» **Instructions for the task**
Copy nothing from the entries below except the lines from the one containing "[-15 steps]" through the one containing "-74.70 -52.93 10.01", and copy those exactly.

Collected data:
= Beginning of Section =
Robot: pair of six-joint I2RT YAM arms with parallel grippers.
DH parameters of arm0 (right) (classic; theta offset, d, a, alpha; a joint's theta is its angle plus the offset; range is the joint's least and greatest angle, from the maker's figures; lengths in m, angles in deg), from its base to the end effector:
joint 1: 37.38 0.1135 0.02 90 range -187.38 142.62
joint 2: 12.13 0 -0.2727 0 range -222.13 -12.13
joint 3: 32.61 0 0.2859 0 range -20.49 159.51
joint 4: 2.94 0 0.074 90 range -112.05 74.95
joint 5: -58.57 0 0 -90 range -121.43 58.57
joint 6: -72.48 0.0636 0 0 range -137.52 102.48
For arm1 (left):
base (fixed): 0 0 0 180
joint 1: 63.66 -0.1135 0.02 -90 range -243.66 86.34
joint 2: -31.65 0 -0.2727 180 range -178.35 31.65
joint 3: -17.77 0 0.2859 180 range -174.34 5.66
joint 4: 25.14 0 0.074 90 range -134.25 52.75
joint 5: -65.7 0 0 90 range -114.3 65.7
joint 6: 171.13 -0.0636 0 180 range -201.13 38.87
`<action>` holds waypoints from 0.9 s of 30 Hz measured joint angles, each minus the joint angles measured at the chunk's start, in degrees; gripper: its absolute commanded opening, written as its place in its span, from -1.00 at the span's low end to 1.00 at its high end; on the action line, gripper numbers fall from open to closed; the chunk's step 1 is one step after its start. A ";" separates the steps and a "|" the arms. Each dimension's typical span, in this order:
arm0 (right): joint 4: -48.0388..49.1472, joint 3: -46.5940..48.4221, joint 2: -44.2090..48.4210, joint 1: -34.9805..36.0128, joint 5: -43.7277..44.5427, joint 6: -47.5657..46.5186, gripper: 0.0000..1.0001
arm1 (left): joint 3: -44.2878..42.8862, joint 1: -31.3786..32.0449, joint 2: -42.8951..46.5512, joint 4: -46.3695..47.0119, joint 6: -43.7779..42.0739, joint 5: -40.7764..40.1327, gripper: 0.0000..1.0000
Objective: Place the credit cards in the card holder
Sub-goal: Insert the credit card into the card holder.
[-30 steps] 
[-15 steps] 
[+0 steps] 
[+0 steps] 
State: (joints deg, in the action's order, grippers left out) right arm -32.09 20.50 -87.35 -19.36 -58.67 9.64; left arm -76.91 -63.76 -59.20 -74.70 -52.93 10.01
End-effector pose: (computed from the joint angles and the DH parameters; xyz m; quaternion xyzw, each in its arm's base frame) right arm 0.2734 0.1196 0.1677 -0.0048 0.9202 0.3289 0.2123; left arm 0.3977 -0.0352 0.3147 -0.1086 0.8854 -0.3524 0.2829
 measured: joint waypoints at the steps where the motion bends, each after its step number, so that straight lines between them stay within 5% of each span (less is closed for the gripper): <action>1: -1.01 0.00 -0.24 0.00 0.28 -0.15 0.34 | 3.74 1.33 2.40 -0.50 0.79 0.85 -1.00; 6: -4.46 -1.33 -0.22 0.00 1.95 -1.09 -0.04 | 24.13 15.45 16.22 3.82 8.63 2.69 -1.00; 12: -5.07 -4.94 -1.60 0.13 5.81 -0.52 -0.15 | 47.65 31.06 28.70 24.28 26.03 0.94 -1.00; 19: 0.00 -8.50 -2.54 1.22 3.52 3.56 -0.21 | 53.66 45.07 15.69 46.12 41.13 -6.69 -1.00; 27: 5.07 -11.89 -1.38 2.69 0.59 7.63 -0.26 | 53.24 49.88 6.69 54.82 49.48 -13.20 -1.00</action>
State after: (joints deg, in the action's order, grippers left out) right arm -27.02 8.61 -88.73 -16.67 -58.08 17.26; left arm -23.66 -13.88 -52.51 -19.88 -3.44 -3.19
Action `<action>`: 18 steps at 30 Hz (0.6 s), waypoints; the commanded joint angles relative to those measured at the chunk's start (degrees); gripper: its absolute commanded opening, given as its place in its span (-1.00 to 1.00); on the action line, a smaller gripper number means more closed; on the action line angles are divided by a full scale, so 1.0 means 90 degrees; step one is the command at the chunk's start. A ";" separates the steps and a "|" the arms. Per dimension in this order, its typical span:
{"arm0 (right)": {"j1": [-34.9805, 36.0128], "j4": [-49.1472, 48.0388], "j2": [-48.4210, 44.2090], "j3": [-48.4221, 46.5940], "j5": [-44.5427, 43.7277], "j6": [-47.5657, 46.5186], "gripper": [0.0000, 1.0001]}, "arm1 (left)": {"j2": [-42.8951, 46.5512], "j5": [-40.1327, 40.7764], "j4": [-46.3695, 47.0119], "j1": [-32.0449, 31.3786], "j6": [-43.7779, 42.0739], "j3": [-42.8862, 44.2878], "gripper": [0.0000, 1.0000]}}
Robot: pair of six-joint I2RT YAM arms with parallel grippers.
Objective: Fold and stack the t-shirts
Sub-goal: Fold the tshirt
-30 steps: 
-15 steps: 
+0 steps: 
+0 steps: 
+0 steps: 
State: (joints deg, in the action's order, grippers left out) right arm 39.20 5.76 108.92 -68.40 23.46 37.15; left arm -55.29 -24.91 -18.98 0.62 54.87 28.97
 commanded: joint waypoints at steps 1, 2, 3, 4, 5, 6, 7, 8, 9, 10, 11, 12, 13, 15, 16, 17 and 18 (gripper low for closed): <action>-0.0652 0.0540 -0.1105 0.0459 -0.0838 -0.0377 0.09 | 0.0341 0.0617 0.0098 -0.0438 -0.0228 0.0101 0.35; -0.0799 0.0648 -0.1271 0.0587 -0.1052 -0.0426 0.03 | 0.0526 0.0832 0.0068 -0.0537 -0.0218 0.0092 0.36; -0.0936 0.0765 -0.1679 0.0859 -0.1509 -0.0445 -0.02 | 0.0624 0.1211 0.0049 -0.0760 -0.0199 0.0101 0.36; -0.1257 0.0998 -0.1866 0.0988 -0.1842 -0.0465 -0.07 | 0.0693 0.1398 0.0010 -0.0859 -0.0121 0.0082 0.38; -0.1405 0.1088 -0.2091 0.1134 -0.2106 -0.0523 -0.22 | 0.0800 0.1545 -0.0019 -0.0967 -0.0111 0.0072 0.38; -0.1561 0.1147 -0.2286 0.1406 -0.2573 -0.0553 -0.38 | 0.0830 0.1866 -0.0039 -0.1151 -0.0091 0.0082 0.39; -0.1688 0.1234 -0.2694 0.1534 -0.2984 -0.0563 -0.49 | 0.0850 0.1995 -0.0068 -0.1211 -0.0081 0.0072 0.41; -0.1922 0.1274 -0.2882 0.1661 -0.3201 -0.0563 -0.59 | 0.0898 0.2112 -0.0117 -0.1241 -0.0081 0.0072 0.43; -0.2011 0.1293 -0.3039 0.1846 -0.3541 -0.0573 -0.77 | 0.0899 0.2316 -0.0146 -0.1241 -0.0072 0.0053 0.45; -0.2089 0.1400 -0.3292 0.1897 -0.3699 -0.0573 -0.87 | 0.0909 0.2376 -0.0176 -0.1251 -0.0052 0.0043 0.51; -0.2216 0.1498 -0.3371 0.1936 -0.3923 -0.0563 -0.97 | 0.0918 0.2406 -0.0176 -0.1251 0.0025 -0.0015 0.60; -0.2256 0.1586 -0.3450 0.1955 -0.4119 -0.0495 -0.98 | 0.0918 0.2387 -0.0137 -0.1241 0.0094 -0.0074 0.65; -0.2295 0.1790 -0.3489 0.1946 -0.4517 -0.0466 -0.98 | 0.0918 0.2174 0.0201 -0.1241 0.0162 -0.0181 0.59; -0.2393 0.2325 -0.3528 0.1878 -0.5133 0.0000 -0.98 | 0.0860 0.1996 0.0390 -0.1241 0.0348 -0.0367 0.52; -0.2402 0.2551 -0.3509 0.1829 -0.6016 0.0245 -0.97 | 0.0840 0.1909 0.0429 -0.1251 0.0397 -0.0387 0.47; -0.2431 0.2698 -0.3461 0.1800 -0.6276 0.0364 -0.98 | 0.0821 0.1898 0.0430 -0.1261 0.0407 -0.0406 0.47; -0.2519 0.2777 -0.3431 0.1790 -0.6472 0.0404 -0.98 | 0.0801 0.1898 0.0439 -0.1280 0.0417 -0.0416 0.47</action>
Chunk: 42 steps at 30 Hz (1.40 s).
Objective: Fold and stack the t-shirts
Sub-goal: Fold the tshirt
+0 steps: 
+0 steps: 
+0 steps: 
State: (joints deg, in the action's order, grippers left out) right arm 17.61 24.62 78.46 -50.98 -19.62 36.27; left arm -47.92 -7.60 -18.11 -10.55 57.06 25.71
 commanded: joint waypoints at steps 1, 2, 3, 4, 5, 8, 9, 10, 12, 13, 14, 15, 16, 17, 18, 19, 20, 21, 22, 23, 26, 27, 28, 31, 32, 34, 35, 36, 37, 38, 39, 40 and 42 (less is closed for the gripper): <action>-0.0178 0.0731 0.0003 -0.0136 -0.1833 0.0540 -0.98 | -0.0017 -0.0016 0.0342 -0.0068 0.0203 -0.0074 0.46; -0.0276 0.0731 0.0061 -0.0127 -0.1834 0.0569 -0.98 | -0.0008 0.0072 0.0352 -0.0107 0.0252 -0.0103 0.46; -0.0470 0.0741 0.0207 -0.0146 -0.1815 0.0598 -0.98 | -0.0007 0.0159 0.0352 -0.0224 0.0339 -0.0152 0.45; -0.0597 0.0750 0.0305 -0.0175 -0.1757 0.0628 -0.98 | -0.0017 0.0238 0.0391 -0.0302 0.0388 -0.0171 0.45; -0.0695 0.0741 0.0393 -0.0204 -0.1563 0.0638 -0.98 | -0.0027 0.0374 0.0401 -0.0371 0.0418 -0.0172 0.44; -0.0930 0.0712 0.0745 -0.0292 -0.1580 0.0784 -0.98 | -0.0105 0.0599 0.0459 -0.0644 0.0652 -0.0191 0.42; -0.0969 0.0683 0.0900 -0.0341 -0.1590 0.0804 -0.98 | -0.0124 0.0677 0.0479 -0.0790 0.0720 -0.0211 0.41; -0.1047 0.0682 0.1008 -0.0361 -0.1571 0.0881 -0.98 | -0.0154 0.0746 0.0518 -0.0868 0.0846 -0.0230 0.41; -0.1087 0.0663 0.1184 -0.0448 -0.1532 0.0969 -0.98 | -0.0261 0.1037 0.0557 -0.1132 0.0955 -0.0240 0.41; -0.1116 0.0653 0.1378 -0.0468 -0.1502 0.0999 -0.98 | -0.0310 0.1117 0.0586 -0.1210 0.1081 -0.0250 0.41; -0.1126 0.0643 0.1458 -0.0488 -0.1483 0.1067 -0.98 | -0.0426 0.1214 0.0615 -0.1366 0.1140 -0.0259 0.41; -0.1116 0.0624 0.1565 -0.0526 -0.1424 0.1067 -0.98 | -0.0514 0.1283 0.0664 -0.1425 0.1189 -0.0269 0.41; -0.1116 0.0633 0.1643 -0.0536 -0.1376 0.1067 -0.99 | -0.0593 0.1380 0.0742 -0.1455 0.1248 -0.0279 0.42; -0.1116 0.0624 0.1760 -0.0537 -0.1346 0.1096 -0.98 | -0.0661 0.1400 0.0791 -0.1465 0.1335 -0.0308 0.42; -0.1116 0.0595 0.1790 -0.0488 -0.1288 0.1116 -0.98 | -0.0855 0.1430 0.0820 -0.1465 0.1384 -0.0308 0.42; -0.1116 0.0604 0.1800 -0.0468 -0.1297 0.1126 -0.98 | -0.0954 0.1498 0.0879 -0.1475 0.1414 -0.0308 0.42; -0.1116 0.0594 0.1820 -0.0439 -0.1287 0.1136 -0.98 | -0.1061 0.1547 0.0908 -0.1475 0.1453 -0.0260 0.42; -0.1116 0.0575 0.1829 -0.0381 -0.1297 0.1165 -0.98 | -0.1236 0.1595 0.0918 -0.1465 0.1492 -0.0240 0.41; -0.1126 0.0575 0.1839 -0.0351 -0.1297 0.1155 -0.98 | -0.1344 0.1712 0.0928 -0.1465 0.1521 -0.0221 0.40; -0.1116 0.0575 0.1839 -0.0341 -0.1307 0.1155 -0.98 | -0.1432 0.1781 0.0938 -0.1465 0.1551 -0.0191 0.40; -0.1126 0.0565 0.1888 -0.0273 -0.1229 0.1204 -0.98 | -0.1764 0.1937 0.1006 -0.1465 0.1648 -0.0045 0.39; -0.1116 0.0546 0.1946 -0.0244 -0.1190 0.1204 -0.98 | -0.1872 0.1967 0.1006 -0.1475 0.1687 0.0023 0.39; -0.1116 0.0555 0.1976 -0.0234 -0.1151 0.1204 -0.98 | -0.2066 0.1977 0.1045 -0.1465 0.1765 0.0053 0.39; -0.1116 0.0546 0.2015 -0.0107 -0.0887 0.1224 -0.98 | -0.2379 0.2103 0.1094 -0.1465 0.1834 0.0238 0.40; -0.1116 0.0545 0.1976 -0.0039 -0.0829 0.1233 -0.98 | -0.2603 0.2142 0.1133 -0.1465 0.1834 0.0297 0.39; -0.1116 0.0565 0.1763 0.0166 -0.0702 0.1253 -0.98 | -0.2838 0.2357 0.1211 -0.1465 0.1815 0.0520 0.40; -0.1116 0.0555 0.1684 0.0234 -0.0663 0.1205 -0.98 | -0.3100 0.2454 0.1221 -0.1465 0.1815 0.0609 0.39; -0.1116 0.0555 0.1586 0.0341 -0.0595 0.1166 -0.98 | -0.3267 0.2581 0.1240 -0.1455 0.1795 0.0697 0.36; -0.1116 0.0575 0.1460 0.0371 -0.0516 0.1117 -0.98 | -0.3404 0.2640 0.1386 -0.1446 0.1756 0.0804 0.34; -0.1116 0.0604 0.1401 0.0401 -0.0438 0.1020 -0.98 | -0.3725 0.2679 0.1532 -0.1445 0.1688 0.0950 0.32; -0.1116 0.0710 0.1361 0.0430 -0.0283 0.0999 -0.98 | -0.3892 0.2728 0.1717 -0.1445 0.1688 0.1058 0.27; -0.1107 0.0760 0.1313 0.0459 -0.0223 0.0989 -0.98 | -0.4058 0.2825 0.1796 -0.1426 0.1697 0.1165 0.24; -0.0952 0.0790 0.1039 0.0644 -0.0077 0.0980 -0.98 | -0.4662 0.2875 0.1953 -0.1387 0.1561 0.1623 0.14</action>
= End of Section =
» **Finished task**
[-15 steps] 
[+0 steps] 
[+0 steps] 
State: (joints deg, in the action's order, grippers left out) right arm -32.09 20.50 -87.35 -19.36 -58.67 9.64; left arm -76.91 -63.76 -59.20 -74.70 -52.93 10.01

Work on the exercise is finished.